Mahmoud Selman Abbas (UN)

Mahmoud Selman Abbas (UN)

La situación amerita una intervención enérgica y decisiva de la ONU y sus agencias especializadas, dijo Abbas.

El presidente de la Autoridad Palestina, Mahmud Abbas, solicitó ante una sesión especial del Consejo de Derechos Humanos celebrada en Ginebra, el establecimiento urgente de un régimen internacional especial de protección del pueblo palestino.

El líder palestino afirmó que la más reciente escalada de la violencia en Jerusalén amerita una intervención enérgica y decisiva de la ONU y sus agencias especializadas, de los Estados miembros y particularmente, del Consejo de Seguridad.

Crítica situación

“Lo que hemos venimos advirtiendo ha ocurrido. Como resultado de la continua ocupación israelí y sus prácticas, la situación de derechos humanos en los territorios palestinos ocupados, incluyendo Jerusalén Oriental, es la peor y más crítica desde 1948,” dijo.
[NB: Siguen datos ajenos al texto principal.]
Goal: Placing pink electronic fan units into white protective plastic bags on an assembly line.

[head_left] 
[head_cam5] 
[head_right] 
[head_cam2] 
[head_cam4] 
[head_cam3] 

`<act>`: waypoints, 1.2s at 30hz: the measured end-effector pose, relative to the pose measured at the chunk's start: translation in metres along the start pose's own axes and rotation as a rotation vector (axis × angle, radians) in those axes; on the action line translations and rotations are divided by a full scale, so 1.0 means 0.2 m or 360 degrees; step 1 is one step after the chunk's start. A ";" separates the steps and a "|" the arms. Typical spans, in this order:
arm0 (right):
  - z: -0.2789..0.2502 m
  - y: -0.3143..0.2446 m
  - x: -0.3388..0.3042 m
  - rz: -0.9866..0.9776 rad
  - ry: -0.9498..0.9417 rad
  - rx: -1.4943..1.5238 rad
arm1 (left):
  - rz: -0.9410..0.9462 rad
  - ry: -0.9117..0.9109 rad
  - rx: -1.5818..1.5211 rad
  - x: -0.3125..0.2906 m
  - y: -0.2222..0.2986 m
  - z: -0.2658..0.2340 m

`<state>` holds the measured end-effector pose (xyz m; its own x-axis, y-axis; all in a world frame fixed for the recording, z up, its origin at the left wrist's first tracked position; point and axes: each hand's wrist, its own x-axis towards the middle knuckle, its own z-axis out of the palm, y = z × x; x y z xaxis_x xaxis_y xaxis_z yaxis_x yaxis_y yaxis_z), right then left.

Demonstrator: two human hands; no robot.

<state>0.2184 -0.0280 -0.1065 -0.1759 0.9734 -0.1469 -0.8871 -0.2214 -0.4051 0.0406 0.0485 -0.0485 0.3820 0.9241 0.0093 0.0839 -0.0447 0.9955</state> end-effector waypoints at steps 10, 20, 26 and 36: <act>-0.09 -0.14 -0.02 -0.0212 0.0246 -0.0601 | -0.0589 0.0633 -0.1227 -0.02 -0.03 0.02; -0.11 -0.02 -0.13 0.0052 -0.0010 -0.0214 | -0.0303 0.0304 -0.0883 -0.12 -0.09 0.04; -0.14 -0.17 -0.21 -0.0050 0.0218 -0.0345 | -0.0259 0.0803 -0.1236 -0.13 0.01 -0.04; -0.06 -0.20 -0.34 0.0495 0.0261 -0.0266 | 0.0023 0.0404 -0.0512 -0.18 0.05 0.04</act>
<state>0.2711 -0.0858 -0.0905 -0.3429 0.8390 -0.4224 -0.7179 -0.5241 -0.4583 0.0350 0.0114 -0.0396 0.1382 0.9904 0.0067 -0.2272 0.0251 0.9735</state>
En su intervención ante el Consejo, Abbas afirmó que la paz, la seguridad y la estabilidad no se alcanzarán al menos que se ponga fin a la ocupación israelí y que el Estado palestino sea independiente.

“Todavía es posible alcanzar la paz con Israel, pero tal vez esta es la última oportunidad para obtenerla”, subrayó.

Cada vez más cerca de una catástrofe

Por su parte, el Alto Comisionado de la ONU para los Derechos Humanos, Zeid Ra’ad Al Hussein  advirtió que si no se para inmediatamente la violencia entre palestinos e israelíes, la comunidad internacional estará más cerca de una catástrofe.

“Esta crisis es extremadamente peligrosa porque es una confrontación que se nutre del miedo, es una confrontación entre gente que tiene miedo la una de la otra, que teme a los motivos correspondientes del uno con el otro y que teme al futuro”, dijo Zeid.

El Alto Comisionado afirmó que al menos que se controle ese miedo, cualquier consideración humanitaria será secundaria, y no habrá aceptación, paz o entendimientos mutuos.

Advertencias

Las autoridades de Israel impusieron una serie de restricciones para el acceso al complejo Al Aqsa, en la explanada de las Mezquitas de Jerusalén Oriental, donde muchos palestinos acuden a la oración, lo que ha dado lugar a enfrentamientos violentos entre estos y las fuerzas israelíes.

Para la Oficina del Alto Comisionando existe preocupación por los informes recientes de uso excesivo de la fuerza por parte de Israel contra los palestinos que protestan por las medidas en Jerusalén Oriental, más aún, luego que el gobierno israelí autorizara el uso de municiones reales.

Deber de rendición de cuentas

“Cualquier uso letal de la fuerza puede exacerbar el ciclo de violencia e inflamar aún más la situación de por sí tensa. También nos preocupan las denuncias de uso excesivo de la fuerza contra los manifestantes por parte de la policía palestina en Belén el viernes pasado”, dijo la Oficina.

En este sentido, acogió con beneplácito la investigación de estos hechos anunciada por el gobierno del Estado de Palestina.  Las autoridades palestinas e israelíes tienen el deber de garantizar la rendición de cuentas siempre que haya abuso de la fuerza, señala el Alto Comisionado de la ONU.